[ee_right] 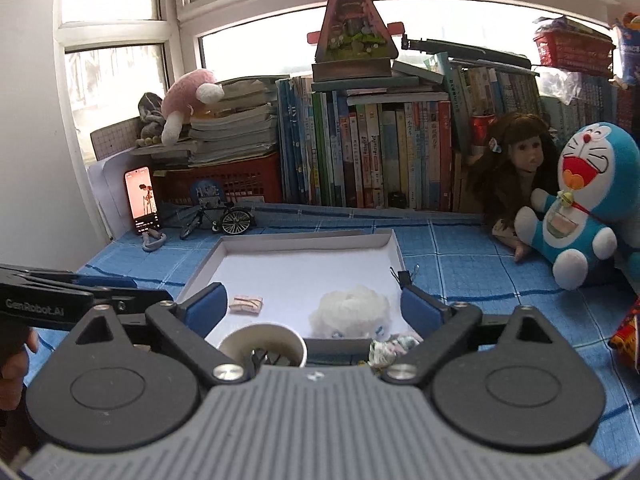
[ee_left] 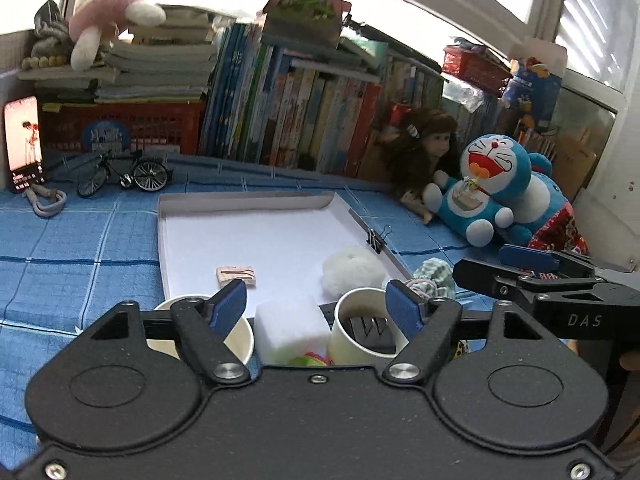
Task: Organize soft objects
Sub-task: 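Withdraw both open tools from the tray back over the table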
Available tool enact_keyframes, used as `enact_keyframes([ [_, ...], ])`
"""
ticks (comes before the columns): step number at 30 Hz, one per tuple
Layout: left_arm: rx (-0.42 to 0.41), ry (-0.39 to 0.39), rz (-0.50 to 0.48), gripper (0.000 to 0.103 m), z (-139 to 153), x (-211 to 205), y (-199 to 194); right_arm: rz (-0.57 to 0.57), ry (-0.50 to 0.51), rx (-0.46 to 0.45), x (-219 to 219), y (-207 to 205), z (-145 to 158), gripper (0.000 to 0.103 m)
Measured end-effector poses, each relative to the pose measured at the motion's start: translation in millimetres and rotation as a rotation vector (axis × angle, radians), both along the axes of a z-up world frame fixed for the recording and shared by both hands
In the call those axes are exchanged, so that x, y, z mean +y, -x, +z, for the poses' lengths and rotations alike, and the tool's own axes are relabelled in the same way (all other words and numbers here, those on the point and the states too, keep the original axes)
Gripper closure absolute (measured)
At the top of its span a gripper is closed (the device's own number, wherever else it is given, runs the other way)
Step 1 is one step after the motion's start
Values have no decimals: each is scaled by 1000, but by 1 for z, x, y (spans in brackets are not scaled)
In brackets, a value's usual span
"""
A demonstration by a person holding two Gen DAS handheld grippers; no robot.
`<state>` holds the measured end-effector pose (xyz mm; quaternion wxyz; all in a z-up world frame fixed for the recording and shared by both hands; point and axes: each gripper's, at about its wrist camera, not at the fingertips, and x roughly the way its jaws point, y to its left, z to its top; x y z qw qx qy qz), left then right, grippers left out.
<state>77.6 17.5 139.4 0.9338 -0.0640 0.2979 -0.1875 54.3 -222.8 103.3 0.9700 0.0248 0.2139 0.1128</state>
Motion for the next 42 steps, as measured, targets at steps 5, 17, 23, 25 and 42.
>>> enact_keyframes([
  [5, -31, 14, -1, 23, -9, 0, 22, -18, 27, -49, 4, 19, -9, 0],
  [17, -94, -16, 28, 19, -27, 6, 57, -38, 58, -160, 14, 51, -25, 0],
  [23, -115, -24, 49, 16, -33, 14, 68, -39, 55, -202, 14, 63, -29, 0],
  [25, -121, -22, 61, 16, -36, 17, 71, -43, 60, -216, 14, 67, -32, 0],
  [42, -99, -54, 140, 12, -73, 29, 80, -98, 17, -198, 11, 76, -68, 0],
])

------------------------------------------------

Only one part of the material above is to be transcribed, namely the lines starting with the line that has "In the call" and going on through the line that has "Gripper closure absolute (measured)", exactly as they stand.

In the call those axes are exchanged, so that x, y, z mean +y, -x, +z, for the poses' lengths and rotations alike, and the tool's own axes are relabelled in the same way (all other words and numbers here, those on the point and the states too, keep the original axes)
Gripper closure absolute (measured)

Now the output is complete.